» **Work item**
Return the complete listing that follows, with each line reproduced exactly.

Top of Records to use

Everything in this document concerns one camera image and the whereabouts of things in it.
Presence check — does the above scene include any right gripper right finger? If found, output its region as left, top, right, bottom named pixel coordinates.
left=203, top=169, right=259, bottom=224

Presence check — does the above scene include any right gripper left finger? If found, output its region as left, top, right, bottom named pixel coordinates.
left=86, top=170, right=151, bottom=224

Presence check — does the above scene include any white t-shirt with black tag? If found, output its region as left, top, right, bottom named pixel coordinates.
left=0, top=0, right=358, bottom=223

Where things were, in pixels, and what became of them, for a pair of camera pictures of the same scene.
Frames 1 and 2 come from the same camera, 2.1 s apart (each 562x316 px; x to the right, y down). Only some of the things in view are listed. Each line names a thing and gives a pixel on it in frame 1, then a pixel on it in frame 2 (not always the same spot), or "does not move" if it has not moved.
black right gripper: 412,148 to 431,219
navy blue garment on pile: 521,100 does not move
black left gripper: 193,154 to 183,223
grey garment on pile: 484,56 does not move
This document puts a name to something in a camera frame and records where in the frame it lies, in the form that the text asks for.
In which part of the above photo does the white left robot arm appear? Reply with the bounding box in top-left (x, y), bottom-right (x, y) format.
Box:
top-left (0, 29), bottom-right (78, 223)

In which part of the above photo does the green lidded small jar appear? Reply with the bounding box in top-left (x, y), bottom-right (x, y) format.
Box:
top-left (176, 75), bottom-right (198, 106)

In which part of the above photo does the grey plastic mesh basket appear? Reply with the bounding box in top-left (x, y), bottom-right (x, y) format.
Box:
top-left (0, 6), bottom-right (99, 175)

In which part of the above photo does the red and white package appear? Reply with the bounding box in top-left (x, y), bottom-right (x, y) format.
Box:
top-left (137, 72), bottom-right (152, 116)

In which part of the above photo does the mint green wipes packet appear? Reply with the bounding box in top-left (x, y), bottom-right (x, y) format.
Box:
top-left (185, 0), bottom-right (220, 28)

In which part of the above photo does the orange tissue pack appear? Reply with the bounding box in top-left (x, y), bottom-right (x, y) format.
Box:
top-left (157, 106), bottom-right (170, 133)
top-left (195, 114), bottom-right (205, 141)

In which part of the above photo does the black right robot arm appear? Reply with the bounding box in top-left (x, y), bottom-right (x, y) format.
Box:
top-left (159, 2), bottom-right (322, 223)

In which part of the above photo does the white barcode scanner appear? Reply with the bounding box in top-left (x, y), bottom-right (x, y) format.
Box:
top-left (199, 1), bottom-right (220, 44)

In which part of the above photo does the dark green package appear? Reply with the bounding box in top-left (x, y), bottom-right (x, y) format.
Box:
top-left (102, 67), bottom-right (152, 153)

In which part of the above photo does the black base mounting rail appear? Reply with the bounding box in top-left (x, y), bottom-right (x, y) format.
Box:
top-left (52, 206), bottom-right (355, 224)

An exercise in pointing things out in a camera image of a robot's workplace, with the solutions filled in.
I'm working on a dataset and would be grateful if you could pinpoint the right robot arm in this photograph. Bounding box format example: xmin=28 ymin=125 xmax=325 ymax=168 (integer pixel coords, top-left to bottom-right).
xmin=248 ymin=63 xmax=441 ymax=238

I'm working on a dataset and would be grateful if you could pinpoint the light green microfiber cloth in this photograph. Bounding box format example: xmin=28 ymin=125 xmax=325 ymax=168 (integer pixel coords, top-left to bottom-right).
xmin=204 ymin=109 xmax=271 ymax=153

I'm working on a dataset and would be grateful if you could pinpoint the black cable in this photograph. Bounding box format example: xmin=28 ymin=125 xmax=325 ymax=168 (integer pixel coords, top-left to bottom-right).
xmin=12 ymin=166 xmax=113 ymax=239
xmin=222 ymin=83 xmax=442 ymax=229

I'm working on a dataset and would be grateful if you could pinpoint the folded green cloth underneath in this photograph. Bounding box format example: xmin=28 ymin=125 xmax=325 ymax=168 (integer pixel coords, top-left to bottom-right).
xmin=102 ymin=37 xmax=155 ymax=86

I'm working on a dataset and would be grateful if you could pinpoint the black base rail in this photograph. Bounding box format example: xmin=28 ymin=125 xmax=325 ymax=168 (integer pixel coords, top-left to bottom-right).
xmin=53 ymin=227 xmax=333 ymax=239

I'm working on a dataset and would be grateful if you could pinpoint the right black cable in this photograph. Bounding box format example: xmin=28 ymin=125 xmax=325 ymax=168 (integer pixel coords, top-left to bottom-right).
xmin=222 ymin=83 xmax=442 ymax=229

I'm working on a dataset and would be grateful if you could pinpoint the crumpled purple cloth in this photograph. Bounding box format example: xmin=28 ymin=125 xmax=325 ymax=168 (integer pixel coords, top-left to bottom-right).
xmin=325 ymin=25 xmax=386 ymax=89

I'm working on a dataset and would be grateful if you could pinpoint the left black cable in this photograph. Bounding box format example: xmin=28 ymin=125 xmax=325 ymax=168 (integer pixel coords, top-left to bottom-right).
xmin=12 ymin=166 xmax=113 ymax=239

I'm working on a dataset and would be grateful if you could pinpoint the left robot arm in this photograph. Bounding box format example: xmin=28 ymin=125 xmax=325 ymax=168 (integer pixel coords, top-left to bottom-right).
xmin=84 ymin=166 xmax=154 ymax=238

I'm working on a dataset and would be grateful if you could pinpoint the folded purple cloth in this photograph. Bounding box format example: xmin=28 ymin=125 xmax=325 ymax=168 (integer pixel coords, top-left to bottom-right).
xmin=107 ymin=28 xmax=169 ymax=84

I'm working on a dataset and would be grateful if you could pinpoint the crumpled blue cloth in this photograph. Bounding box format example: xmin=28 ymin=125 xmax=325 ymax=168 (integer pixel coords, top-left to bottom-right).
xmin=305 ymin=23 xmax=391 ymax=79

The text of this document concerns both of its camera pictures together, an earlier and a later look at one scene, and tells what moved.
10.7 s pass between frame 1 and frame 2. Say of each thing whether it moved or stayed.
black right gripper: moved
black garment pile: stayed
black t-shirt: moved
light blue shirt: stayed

Bottom of Records to use

» **Expected answer**
Everything in this document concerns one camera image and the whereabouts of things in it.
Presence check — does the above scene include any right gripper right finger? If found, output its region as left, top, right, bottom named pixel coordinates.
left=203, top=169, right=259, bottom=224

Presence check — does the above scene include any right gripper left finger? If found, output its region as left, top, right, bottom named pixel coordinates.
left=86, top=170, right=151, bottom=224

Presence check — does the above scene include any white t-shirt with black tag? If found, output its region as left, top, right, bottom named pixel coordinates.
left=0, top=0, right=358, bottom=223

Where things were, in pixels, and what became of them, for a pair of camera pictures of the same scene.
Frames 1 and 2 come from the same camera, 2.1 s apart (each 562x316 px; x to the right, y down). Only some of the things in view are listed. Each line names a thing and gives a pixel on it in frame 1, then a pixel on it in frame 2 (not always the same spot), or "does not move" if it has not moved.
black right gripper: 412,148 to 431,219
navy blue garment on pile: 521,100 does not move
black left gripper: 193,154 to 183,223
grey garment on pile: 484,56 does not move
This document puts a name to something in a camera frame and records where in the frame it lies, in the form that the text asks for.
In which part of the above photo does the white left robot arm appear? Reply with the bounding box in top-left (x, y), bottom-right (x, y) format.
Box:
top-left (0, 29), bottom-right (78, 223)

In which part of the above photo does the green lidded small jar appear? Reply with the bounding box in top-left (x, y), bottom-right (x, y) format.
Box:
top-left (176, 75), bottom-right (198, 106)

In which part of the above photo does the grey plastic mesh basket appear? Reply with the bounding box in top-left (x, y), bottom-right (x, y) format.
Box:
top-left (0, 6), bottom-right (99, 175)

In which part of the above photo does the red and white package appear? Reply with the bounding box in top-left (x, y), bottom-right (x, y) format.
Box:
top-left (137, 72), bottom-right (152, 116)

In which part of the above photo does the mint green wipes packet appear? Reply with the bounding box in top-left (x, y), bottom-right (x, y) format.
Box:
top-left (185, 0), bottom-right (220, 28)

In which part of the above photo does the orange tissue pack appear? Reply with the bounding box in top-left (x, y), bottom-right (x, y) format.
Box:
top-left (157, 106), bottom-right (170, 133)
top-left (195, 114), bottom-right (205, 141)

In which part of the above photo does the black right robot arm appear? Reply with the bounding box in top-left (x, y), bottom-right (x, y) format.
Box:
top-left (159, 2), bottom-right (322, 223)

In which part of the above photo does the white barcode scanner appear? Reply with the bounding box in top-left (x, y), bottom-right (x, y) format.
Box:
top-left (199, 1), bottom-right (220, 44)

In which part of the above photo does the dark green package appear? Reply with the bounding box in top-left (x, y), bottom-right (x, y) format.
Box:
top-left (102, 67), bottom-right (152, 153)

In which part of the above photo does the black base mounting rail appear? Reply with the bounding box in top-left (x, y), bottom-right (x, y) format.
Box:
top-left (52, 206), bottom-right (355, 224)

An exercise in pointing things out in a camera image of a robot's workplace, with the solutions filled in.
I'm working on a dataset and would be grateful if you could pinpoint the right robot arm in this photograph. Bounding box format example: xmin=28 ymin=125 xmax=325 ymax=168 (integer pixel coords, top-left to bottom-right).
xmin=248 ymin=63 xmax=441 ymax=238

I'm working on a dataset and would be grateful if you could pinpoint the light green microfiber cloth in this photograph. Bounding box format example: xmin=28 ymin=125 xmax=325 ymax=168 (integer pixel coords, top-left to bottom-right).
xmin=204 ymin=109 xmax=271 ymax=153

I'm working on a dataset and would be grateful if you could pinpoint the black cable in this photograph. Bounding box format example: xmin=28 ymin=125 xmax=325 ymax=168 (integer pixel coords, top-left to bottom-right).
xmin=12 ymin=166 xmax=113 ymax=239
xmin=222 ymin=83 xmax=442 ymax=229

I'm working on a dataset and would be grateful if you could pinpoint the folded green cloth underneath in this photograph. Bounding box format example: xmin=28 ymin=125 xmax=325 ymax=168 (integer pixel coords, top-left to bottom-right).
xmin=102 ymin=37 xmax=155 ymax=86

I'm working on a dataset and would be grateful if you could pinpoint the black base rail in this photograph. Bounding box format example: xmin=28 ymin=125 xmax=325 ymax=168 (integer pixel coords, top-left to bottom-right).
xmin=53 ymin=227 xmax=333 ymax=239

I'm working on a dataset and would be grateful if you could pinpoint the right black cable in this photograph. Bounding box format example: xmin=28 ymin=125 xmax=325 ymax=168 (integer pixel coords, top-left to bottom-right).
xmin=222 ymin=83 xmax=442 ymax=229

I'm working on a dataset and would be grateful if you could pinpoint the crumpled purple cloth in this photograph. Bounding box format example: xmin=28 ymin=125 xmax=325 ymax=168 (integer pixel coords, top-left to bottom-right).
xmin=325 ymin=25 xmax=386 ymax=89

I'm working on a dataset and would be grateful if you could pinpoint the left black cable in this photograph. Bounding box format example: xmin=28 ymin=125 xmax=325 ymax=168 (integer pixel coords, top-left to bottom-right).
xmin=12 ymin=166 xmax=113 ymax=239

I'm working on a dataset and would be grateful if you could pinpoint the left robot arm in this photograph. Bounding box format example: xmin=28 ymin=125 xmax=325 ymax=168 (integer pixel coords, top-left to bottom-right).
xmin=84 ymin=166 xmax=154 ymax=238

I'm working on a dataset and would be grateful if you could pinpoint the folded purple cloth in this photograph. Bounding box format example: xmin=28 ymin=125 xmax=325 ymax=168 (integer pixel coords, top-left to bottom-right).
xmin=107 ymin=28 xmax=169 ymax=84

I'm working on a dataset and would be grateful if you could pinpoint the crumpled blue cloth in this photograph. Bounding box format example: xmin=28 ymin=125 xmax=325 ymax=168 (integer pixel coords, top-left to bottom-right).
xmin=305 ymin=23 xmax=391 ymax=79

The text of this document concerns both of its camera pictures together, an earlier and a later look at one scene, and tells what moved.
10.7 s pass between frame 1 and frame 2. Say of each thing whether it moved or stayed.
black right gripper: moved
black garment pile: stayed
black t-shirt: moved
light blue shirt: stayed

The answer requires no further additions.